According to research by an interdisciplinary team from the State of Pennsylvania.
In the first two years of life, children experience a somewhat limited set of objects and faces, but with many different points of view and under different lighting conditions. Inspired by this development idea, the researchers introduced a new machine learning approach that uses spatial position information to train visual AI systems more efficiently. They found that AI models trained with the new method outperformed base models by up to 14.99%. They reported their findings in the May issue of the journal Patterns.
“Current approaches in AI use massive sets of random photographs from the Internet for training. In contrast, our strategy is based on developmental psychology, which studies how children perceive the world,” said Lizhen Zhu, lead author and candidate a doctorate in the Penn State College of Information Science and Technology.
The researchers developed a new contrastive learning algorithm, which is a type of self-supervised learning method in which an artificial intelligence system learns to detect visual patterns to identify when two images are derivations of the same base image, resulting in a positive pair. However, these algorithms typically treat images of the same object taken from different perspectives as separate entities rather than positive pairs. According to the researchers, taking into account environmental data, including location, allows the artificial intelligence system to overcome these challenges and detect positive pairs regardless of changes in camera position or rotation, lighting angle or condition, and the focal length or zoom.
“Our hypothesis is that infants’ visual learning depends on location perception. To generate an egocentric dataset with spatiotemporal information, we set up virtual environments on the ThreeDWorld platform, which is a high-fidelity interactive 3D physical simulation environment “This allowed the location of the viewing cameras to be manipulated and measured as if a child were walking through a house,” Zhu added.
The scientists created three simulation environments: House14K, House100K and Apartment14K, where ’14K’ and ‘100K’ refer to the approximate number of sample images taken in each environment. They then ran base contrastive learning models and models with the new algorithm through the simulations three times to see how well they classified each of the images. The team found that models trained with their algorithm outperformed base models on a variety of tasks. For example, on a task of recognizing the room in the virtual apartment, the augmented model had an average performance of 99.35%, a 14.99% improvement over the base model.
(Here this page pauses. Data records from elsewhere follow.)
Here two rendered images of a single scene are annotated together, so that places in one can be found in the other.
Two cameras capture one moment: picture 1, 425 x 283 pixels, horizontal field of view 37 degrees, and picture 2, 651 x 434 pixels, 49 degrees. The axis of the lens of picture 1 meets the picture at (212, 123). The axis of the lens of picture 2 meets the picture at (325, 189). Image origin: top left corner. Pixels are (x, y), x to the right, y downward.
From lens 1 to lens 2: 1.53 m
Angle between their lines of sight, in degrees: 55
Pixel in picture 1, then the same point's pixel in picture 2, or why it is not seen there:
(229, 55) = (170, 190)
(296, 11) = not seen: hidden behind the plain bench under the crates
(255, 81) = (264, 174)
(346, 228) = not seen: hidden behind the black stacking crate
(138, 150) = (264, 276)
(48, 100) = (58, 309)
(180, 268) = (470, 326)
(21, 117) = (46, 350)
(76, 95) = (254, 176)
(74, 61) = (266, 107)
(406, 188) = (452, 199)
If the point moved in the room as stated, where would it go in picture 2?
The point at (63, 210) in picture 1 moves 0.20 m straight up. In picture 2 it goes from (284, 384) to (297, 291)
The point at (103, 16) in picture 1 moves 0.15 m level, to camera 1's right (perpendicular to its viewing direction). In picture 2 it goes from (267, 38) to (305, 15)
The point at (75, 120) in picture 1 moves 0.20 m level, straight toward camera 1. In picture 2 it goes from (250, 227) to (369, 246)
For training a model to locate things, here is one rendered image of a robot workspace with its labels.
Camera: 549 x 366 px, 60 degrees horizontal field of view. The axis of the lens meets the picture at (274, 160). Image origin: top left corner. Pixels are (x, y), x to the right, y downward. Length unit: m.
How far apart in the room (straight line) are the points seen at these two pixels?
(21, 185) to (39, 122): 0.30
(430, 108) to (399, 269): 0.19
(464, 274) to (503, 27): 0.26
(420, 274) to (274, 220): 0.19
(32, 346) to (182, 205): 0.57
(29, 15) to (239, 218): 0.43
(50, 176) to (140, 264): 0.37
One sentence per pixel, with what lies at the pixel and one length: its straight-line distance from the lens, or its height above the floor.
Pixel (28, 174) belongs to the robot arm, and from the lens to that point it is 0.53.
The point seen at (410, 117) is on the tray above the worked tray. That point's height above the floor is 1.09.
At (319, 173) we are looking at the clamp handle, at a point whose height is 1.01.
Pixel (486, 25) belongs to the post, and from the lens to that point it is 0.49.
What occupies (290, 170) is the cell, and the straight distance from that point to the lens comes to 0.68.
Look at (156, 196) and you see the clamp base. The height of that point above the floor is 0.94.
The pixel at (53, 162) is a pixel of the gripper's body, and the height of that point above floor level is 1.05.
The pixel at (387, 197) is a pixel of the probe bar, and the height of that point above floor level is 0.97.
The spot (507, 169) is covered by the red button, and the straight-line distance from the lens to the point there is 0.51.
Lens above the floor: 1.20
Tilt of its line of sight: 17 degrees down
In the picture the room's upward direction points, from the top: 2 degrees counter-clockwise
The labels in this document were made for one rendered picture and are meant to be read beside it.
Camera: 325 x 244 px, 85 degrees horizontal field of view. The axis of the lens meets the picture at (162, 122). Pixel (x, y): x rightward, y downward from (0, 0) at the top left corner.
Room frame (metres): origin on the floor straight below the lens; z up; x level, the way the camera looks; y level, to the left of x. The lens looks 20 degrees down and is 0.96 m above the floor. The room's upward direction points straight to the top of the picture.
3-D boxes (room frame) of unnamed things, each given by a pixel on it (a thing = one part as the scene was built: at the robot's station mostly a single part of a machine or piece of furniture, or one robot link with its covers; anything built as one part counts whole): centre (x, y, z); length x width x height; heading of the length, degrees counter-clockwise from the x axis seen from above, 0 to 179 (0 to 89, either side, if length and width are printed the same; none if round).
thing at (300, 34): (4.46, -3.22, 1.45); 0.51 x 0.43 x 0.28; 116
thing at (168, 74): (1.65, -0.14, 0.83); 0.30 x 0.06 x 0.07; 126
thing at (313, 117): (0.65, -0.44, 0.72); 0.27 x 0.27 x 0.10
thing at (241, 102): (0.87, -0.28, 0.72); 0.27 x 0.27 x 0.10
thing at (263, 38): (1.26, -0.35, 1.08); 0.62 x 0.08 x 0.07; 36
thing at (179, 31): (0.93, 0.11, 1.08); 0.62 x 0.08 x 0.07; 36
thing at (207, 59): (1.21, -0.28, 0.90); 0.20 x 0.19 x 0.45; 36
These new data sets are available for other scientists to use in training through www.child-view.com.
“It is always difficult for models to learn in a new environment with a small amount of data. Our work represents one of the first attempts at more flexible and energy-efficient AI training using visual content,” said James Wang, distinguished professor of information sciences. and technology and advisor to Zhu.
According to the scientists, the research has implications for the future development of advanced artificial intelligence systems aimed at navigating and learning from new environments.
“This approach would be particularly beneficial in situations where a resource-constrained team of autonomous robots needs to learn to navigate in a completely unknown environment,” Wang said. “To pave the way for future applications, we plan to refine our model to better take advantage of the spatial information and incorporate more diverse environments.
Collaborators from Penn State’s Department of Psychology and Department of Computer Science and Engineering also contributed to this study. This work was supported by the US National Science Foundation as well as the Institute for Computational and Data Sciences at Penn State.